= Beginning of Section =
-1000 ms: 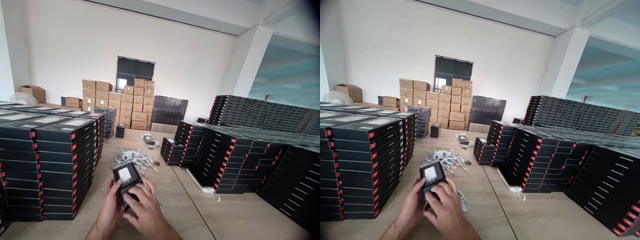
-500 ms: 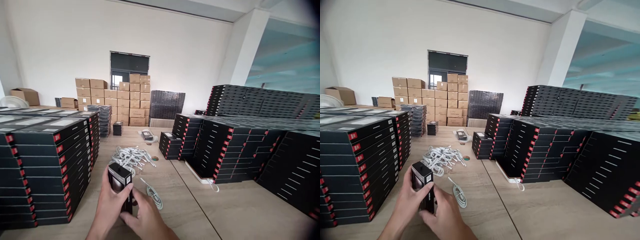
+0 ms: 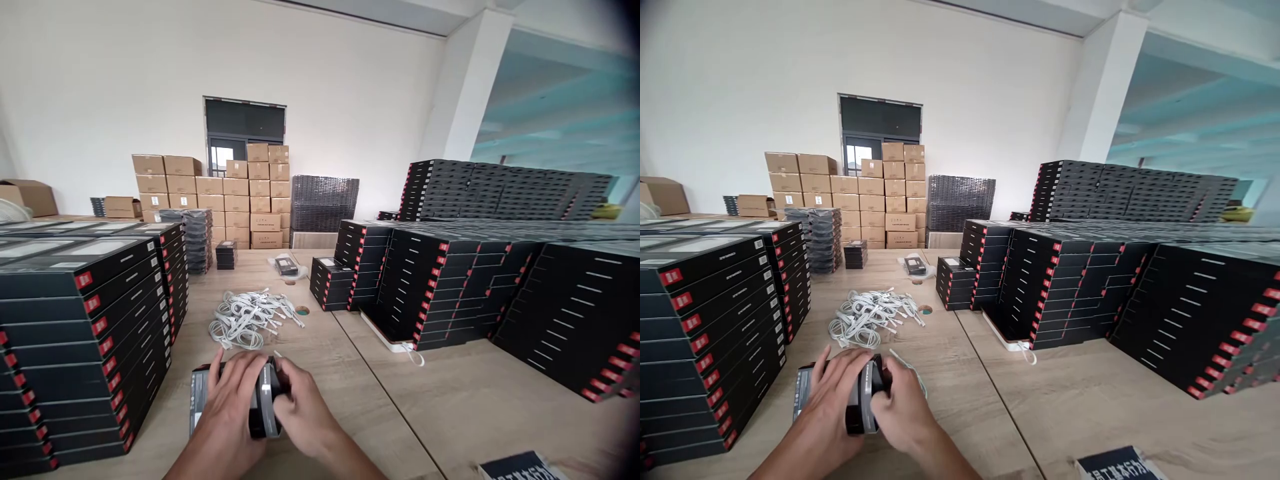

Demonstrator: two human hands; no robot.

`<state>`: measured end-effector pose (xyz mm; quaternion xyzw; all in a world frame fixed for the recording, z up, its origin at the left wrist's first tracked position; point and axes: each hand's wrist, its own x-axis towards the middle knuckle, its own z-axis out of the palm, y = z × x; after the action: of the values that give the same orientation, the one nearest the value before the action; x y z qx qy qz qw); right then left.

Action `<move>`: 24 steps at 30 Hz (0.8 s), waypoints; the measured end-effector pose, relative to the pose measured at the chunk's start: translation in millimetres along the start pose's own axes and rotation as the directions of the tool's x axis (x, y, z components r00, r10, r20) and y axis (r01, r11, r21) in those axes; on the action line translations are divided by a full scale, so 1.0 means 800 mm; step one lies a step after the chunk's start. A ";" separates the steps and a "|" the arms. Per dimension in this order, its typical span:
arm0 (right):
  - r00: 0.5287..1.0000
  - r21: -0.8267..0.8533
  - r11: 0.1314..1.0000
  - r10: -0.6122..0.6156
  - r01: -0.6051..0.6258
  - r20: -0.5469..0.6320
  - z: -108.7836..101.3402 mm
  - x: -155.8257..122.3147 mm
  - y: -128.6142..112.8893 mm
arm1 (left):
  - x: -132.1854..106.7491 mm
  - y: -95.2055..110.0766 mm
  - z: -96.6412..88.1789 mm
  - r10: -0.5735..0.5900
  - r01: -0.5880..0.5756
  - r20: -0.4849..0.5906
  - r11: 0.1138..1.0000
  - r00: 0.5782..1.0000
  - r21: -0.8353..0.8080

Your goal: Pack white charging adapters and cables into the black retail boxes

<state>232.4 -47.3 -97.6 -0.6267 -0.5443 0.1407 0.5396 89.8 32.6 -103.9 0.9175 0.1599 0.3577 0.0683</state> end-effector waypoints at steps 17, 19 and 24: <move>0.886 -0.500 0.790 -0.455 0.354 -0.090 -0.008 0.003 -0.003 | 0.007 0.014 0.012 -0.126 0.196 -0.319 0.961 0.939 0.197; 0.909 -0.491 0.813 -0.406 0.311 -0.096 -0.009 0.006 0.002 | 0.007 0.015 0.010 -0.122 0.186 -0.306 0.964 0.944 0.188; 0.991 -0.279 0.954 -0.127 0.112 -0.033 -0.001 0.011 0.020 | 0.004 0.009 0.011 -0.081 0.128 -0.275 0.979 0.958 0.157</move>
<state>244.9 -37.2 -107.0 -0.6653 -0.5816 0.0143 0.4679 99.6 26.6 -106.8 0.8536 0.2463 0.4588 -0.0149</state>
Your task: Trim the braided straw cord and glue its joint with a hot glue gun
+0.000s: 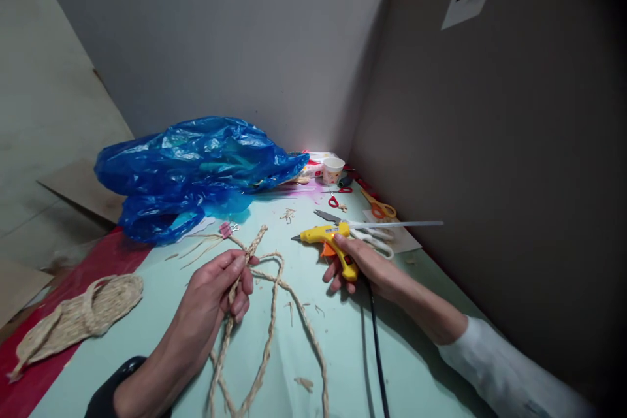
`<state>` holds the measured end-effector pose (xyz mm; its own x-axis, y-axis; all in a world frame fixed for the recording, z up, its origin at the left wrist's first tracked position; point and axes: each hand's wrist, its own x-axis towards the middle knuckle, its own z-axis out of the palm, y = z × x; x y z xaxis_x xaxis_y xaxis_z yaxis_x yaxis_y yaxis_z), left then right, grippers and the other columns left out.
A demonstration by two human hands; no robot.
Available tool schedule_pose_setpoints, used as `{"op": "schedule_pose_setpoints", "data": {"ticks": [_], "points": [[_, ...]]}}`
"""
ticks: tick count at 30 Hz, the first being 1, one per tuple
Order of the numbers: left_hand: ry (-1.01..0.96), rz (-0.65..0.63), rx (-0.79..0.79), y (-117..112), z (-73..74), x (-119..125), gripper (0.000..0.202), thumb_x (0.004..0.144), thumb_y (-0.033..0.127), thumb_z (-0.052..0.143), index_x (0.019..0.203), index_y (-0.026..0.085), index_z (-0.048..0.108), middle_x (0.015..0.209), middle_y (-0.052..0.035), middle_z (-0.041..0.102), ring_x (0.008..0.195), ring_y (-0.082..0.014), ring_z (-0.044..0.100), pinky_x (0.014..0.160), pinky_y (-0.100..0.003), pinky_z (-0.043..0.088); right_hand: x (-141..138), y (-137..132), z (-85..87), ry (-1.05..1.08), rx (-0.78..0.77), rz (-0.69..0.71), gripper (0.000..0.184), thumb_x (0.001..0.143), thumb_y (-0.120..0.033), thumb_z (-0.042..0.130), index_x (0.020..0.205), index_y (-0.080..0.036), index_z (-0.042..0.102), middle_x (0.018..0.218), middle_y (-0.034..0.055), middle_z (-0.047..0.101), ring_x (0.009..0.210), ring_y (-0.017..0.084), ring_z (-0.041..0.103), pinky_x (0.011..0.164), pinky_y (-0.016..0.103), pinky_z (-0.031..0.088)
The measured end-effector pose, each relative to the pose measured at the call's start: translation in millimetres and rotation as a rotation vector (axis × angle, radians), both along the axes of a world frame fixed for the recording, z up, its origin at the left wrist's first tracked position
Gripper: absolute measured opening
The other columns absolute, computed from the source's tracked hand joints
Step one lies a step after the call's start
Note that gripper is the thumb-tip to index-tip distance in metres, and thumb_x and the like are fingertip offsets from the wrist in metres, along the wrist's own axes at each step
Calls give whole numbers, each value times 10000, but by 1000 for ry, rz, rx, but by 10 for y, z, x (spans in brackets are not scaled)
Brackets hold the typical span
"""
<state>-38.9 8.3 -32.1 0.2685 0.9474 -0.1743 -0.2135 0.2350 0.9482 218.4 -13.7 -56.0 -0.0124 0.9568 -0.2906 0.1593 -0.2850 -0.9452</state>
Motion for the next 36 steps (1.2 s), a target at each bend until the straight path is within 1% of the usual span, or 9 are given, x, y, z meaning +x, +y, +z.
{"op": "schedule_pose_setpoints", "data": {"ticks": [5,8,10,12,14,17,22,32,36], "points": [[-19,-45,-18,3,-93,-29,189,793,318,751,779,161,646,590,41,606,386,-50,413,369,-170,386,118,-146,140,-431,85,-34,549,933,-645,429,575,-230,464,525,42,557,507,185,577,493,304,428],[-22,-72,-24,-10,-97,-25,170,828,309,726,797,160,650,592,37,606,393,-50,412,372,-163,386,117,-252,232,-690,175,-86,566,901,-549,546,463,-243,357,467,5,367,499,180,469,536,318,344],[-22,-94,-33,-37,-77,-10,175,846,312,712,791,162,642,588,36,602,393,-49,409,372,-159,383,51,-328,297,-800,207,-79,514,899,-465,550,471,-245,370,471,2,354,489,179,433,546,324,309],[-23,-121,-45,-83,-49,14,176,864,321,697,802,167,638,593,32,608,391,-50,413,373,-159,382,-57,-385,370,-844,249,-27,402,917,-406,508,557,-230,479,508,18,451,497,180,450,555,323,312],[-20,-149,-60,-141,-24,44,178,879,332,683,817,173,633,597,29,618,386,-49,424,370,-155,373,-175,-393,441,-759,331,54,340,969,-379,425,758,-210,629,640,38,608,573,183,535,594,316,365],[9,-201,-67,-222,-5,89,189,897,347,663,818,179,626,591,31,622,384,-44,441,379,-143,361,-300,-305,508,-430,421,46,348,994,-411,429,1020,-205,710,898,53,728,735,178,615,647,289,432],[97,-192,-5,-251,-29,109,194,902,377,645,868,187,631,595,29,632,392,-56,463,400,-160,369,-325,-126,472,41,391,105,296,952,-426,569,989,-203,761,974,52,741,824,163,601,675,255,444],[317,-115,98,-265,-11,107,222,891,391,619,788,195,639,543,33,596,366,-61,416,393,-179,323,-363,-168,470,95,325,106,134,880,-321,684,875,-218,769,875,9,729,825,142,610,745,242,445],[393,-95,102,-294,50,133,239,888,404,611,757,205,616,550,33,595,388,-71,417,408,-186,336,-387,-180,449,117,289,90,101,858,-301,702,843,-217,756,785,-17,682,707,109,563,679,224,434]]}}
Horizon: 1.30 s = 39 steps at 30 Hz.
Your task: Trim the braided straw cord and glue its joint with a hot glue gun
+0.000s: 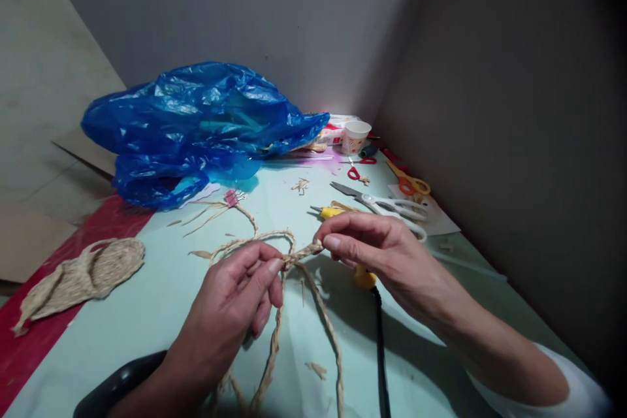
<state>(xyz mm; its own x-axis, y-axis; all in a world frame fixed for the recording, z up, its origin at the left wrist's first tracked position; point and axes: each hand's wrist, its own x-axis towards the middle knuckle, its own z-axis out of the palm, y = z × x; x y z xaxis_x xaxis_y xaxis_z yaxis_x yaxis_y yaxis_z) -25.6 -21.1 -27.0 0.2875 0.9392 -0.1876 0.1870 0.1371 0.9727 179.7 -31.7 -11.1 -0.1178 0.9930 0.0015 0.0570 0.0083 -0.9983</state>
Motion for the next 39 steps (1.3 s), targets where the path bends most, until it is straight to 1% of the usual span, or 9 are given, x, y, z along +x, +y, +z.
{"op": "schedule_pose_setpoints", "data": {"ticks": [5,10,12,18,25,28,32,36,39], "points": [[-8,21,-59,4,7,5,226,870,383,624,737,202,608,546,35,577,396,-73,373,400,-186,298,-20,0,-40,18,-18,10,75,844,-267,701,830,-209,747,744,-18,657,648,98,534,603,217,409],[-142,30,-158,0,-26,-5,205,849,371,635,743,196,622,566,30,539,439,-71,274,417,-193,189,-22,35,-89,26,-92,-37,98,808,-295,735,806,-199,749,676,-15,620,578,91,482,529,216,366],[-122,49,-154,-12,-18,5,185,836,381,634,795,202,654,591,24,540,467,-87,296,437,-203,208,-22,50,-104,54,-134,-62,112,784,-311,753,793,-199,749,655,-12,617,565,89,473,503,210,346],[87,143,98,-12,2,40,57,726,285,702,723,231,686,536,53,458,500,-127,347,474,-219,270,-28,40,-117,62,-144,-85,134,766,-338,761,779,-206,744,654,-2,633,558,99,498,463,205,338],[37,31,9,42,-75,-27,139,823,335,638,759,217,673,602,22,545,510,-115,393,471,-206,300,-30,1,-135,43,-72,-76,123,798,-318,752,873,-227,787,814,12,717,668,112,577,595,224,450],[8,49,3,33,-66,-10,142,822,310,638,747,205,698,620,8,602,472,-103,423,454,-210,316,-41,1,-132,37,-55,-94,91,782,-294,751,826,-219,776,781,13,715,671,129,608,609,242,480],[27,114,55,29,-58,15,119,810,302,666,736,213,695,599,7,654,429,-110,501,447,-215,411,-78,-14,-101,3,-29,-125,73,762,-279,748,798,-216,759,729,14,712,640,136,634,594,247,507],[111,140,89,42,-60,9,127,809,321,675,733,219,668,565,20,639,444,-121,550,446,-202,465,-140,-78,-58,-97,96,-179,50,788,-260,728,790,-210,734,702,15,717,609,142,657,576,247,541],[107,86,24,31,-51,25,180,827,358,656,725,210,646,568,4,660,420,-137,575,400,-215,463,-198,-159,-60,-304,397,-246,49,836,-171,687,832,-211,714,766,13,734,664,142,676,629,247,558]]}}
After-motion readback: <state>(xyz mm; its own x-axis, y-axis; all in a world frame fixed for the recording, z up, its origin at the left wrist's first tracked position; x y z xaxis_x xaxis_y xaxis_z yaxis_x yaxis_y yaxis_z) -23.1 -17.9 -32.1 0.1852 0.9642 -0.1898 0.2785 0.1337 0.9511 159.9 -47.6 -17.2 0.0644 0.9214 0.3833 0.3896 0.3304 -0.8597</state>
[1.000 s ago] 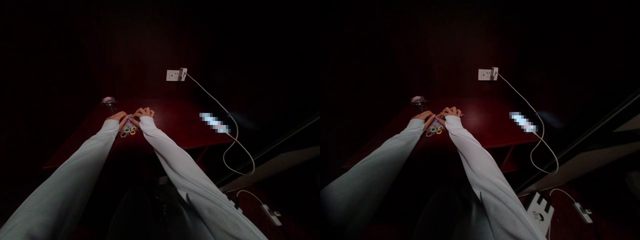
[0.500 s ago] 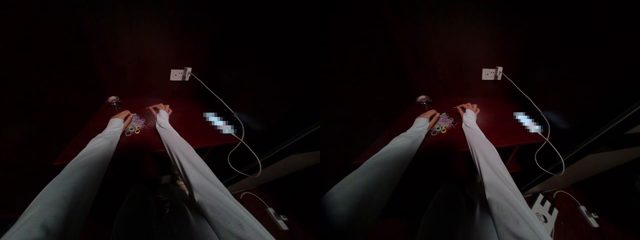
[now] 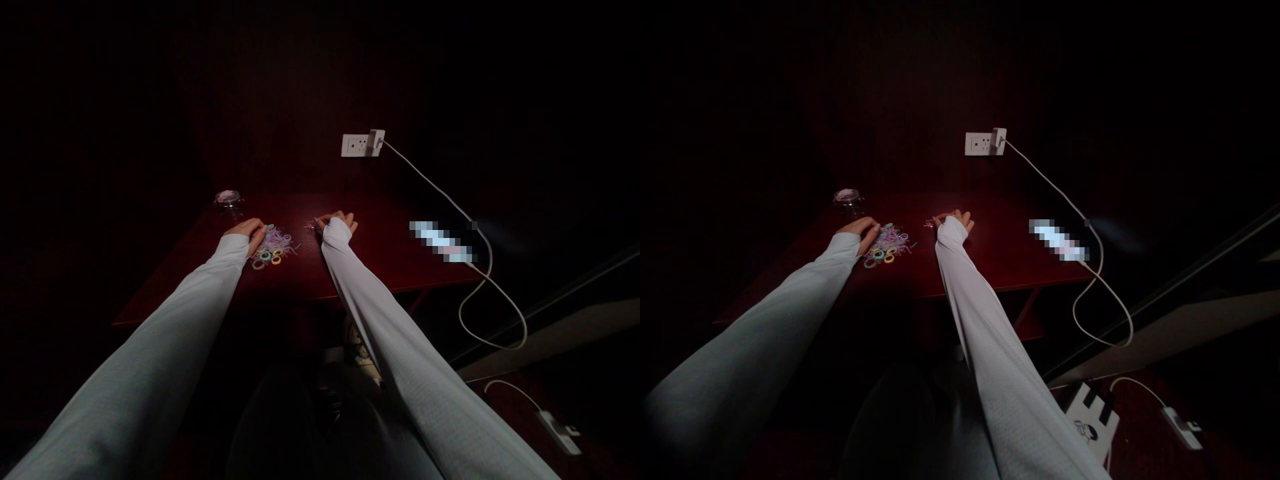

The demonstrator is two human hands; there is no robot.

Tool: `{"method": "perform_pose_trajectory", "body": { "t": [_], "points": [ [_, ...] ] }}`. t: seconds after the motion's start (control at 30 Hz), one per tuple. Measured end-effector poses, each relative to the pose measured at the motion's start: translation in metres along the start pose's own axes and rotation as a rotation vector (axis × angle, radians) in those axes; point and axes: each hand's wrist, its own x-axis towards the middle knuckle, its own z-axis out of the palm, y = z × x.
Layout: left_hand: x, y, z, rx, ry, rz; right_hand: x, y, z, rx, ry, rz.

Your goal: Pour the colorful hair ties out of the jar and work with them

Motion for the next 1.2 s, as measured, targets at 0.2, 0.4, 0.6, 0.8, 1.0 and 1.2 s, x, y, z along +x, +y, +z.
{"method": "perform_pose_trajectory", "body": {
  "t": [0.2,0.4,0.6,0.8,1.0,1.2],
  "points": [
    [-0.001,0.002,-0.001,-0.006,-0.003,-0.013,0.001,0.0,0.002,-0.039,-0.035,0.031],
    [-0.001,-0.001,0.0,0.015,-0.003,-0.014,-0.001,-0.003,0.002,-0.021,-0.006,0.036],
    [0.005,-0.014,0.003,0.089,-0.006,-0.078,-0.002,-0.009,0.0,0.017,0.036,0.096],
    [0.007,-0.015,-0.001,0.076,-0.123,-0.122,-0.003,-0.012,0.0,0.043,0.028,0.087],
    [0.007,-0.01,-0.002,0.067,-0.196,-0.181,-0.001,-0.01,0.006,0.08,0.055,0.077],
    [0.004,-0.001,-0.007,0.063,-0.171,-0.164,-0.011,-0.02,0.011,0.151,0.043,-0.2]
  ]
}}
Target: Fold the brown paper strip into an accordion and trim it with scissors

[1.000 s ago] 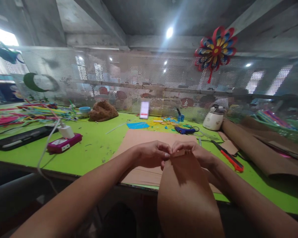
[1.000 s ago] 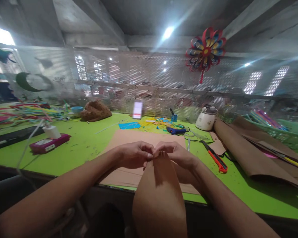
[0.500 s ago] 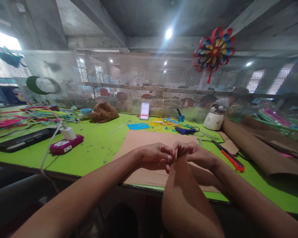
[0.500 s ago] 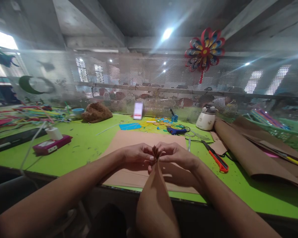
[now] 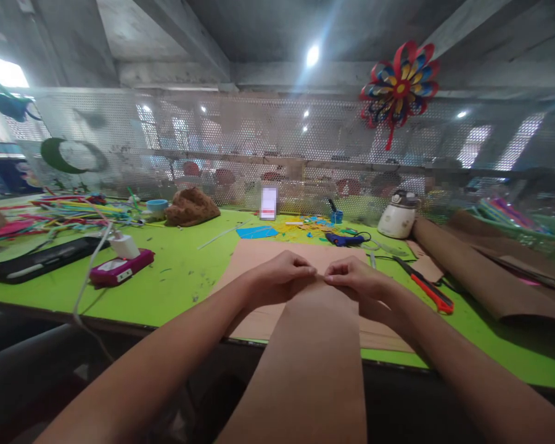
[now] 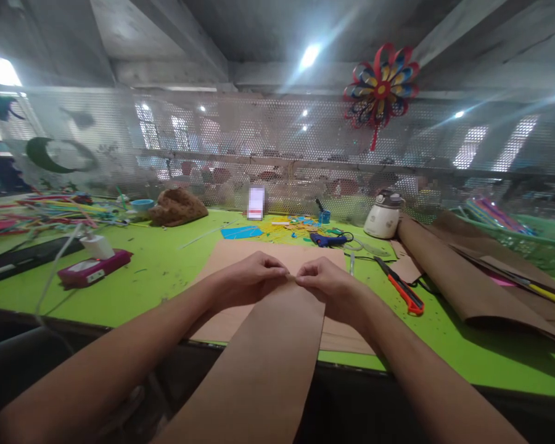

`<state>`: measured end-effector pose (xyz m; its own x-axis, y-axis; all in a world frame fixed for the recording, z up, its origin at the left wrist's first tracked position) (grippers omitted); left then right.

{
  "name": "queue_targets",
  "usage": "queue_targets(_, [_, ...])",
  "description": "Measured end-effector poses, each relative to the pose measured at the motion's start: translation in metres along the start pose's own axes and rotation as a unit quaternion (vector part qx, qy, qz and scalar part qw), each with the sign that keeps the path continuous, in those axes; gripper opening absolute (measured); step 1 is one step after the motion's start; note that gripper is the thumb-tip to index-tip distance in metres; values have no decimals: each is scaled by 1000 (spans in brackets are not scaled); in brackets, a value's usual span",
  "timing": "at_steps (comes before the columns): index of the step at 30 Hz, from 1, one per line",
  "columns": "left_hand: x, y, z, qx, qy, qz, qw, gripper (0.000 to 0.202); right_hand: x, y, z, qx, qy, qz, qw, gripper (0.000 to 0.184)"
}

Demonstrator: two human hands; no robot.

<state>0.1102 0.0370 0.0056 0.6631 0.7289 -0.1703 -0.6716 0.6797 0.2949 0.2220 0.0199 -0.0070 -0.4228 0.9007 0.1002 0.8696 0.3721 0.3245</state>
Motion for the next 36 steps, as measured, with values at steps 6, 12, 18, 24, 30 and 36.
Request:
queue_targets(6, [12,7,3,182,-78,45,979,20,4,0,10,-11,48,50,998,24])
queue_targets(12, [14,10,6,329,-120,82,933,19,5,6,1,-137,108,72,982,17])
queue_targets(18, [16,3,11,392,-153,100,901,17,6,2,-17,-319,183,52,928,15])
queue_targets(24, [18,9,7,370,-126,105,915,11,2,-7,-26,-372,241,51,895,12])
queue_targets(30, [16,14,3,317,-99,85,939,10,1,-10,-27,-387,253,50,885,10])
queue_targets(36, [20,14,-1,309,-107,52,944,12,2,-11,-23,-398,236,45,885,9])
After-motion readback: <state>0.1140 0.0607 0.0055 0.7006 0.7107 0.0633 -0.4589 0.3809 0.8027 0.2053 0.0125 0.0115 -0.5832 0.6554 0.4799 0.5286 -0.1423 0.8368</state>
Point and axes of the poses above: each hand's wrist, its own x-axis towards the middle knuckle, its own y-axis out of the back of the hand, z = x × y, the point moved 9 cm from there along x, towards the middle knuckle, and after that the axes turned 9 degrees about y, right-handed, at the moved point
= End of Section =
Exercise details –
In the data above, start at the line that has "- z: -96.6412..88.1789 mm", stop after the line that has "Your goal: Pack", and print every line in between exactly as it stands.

Answer box –
  - z: -96.6412..88.1789 mm
  - r10: -0.5735..0.5900
  - r01: -0.5880..0.5756
  - r20: -0.4849..0.5906
  - r11: 0.1138..1.0000
  - r00: 0.5782..1.0000
  - r21: -0.8353..0.8080

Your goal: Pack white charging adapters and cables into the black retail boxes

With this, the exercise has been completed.